Re-Sisters by Cosey Fanni Tutti review – take three outsider women

The Throbbing Gristle co-founder communes with electronic pioneer Delia Derbyshire and 15th-century mystic Margery Kempe in her account of female artists who fought to be heard

First, some introductions. Cosey Fanni Tutti – her name is a pun on the borderline misogynist Mozart opera Così fan tutte (literally “that’s what women do”) – is a multimedia artist who first made her reputation as part of 1970s art collective COUM Transmissions and their sonic heirs, Throbbing Gristle. Her 2017 memoir, Art Sex Music, was as shocking as it was celebrated, recounting a lifetime of challenging the mainstream through industrial music and eyebrow-raising art.

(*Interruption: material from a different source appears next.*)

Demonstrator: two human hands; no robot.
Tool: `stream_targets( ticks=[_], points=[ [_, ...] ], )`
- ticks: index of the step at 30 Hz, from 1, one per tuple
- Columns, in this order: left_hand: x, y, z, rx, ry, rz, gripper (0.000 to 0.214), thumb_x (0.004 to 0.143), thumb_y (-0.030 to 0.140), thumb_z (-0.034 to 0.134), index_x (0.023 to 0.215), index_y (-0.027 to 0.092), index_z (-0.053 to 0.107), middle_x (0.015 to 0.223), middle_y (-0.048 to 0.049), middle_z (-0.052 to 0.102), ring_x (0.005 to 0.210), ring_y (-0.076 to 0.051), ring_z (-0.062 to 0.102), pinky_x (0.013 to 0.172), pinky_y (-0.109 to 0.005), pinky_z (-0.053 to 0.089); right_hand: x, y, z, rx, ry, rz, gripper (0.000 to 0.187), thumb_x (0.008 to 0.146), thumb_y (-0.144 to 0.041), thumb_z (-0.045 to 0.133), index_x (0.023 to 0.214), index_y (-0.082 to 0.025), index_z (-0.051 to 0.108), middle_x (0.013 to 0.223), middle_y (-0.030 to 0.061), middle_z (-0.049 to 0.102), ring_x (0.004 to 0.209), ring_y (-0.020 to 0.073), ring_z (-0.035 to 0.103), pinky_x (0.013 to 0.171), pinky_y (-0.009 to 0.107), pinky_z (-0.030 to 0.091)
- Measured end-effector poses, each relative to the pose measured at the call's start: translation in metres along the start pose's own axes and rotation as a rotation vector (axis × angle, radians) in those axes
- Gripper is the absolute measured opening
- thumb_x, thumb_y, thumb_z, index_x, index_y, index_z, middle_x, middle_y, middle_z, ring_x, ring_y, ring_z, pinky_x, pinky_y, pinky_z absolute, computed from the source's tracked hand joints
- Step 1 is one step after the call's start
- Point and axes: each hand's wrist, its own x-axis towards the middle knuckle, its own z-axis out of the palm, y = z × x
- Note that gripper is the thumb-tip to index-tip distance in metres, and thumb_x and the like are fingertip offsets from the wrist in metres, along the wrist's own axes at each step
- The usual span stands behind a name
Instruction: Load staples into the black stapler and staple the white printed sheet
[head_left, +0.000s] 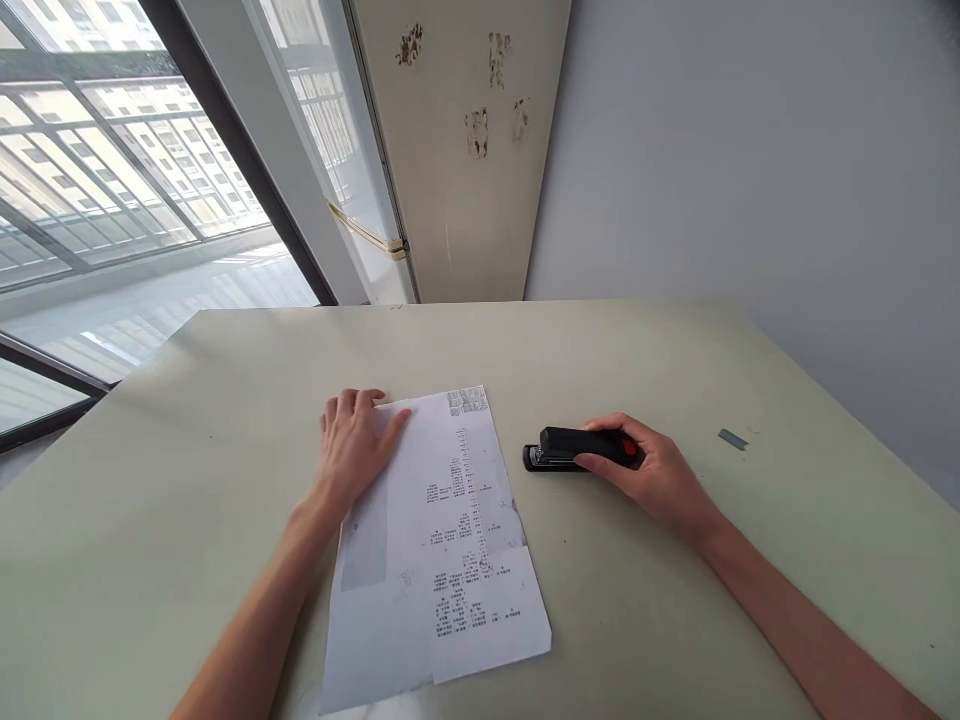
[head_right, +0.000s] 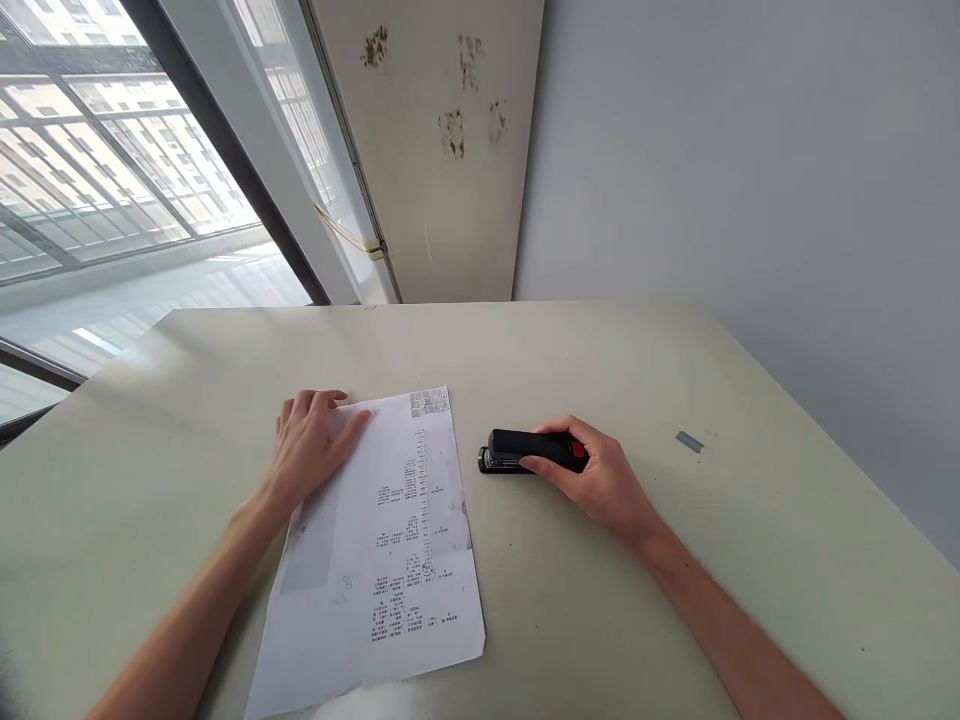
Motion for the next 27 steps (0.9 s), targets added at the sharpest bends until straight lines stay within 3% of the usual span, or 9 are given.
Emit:
stream_targets(
  ticks=[7,13,17,23,27],
  points=[
    [-0.011,0.019,0.016,0.024,0.045,0.164,0.04,0.102,0.059,0.048,0.106,0.02,0.055,0.116,-0.013,0.055,0.113,-0.034,0.05,0.103,-0.054,0.041,0.004,0.001,-0.002,-0.037,0.02,0.001,0.041,0.083,-0.063,0.077,0.105,-0.029,0.072,0.104,0.0034,0.075,0.082,0.0217,0.065,0.067,0.032,0.054],
    [-0.012,0.021,0.018,0.014,0.041,0.196,0.043,0.104,0.059,0.047,0.119,0.019,0.052,0.118,-0.0132,0.058,0.113,-0.033,0.05,0.105,-0.053,0.038,0.002,-0.002,-0.005,-0.068,0.038,-0.016,0.042,0.083,-0.065,0.075,0.103,-0.028,0.073,0.101,0.0039,0.075,0.079,0.0212,0.065,0.067,0.032,0.054],
    [-0.012,0.021,0.019,-0.016,0.006,0.173,0.046,0.098,0.064,0.055,0.114,0.021,0.054,0.118,-0.0122,0.057,0.115,-0.034,0.047,0.105,-0.053,0.038,0.0,-0.006,-0.007,-0.068,0.023,0.018,0.042,0.084,-0.065,0.075,0.105,-0.028,0.073,0.103,0.0037,0.074,0.081,0.0211,0.064,0.066,0.031,0.054],
    [-0.014,0.028,0.014,-0.109,-0.058,0.254,0.042,0.097,0.063,0.06,0.102,0.022,0.049,0.112,-0.0083,0.059,0.108,-0.029,0.051,0.103,-0.052,0.04,0.0,-0.01,-0.008,-0.073,0.024,0.043,0.043,0.082,-0.066,0.076,0.104,-0.029,0.073,0.1,0.0032,0.073,0.082,0.0216,0.063,0.069,0.031,0.053],
    [-0.017,0.034,0.011,-0.169,-0.113,0.281,0.04,0.099,0.06,0.06,0.108,0.023,0.049,0.108,-0.0062,0.063,0.105,-0.027,0.054,0.102,-0.051,0.042,-0.003,-0.01,-0.009,-0.069,0.018,0.04,0.041,0.083,-0.064,0.076,0.105,-0.029,0.073,0.1,0.0034,0.073,0.083,0.0222,0.063,0.07,0.031,0.053]
  ],
)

It also laid horribly bare how abusive and controlling her long-ago former partner was: Throbbing Gristle’s far more lionised irritant-in-chief, Genesis P-Orridge (who died in 2020).

Delia Derbyshire should require no thumbnail sketch. Often the sole woman at the BBC’s famed Radiophonic Workshop, she was in great part responsible for the Doctor Who theme tune as well as numerous other pieces of incidental music. A lack of recognition, for electronic music generally and her own compositions, stymied her in her lifetime. To add injury to the insult of men taking the credit for her work, this maths and music whiz had a complex personal life, in which alcohol, snuff and ill-chosen romantic partners also compromised the expression of her talents.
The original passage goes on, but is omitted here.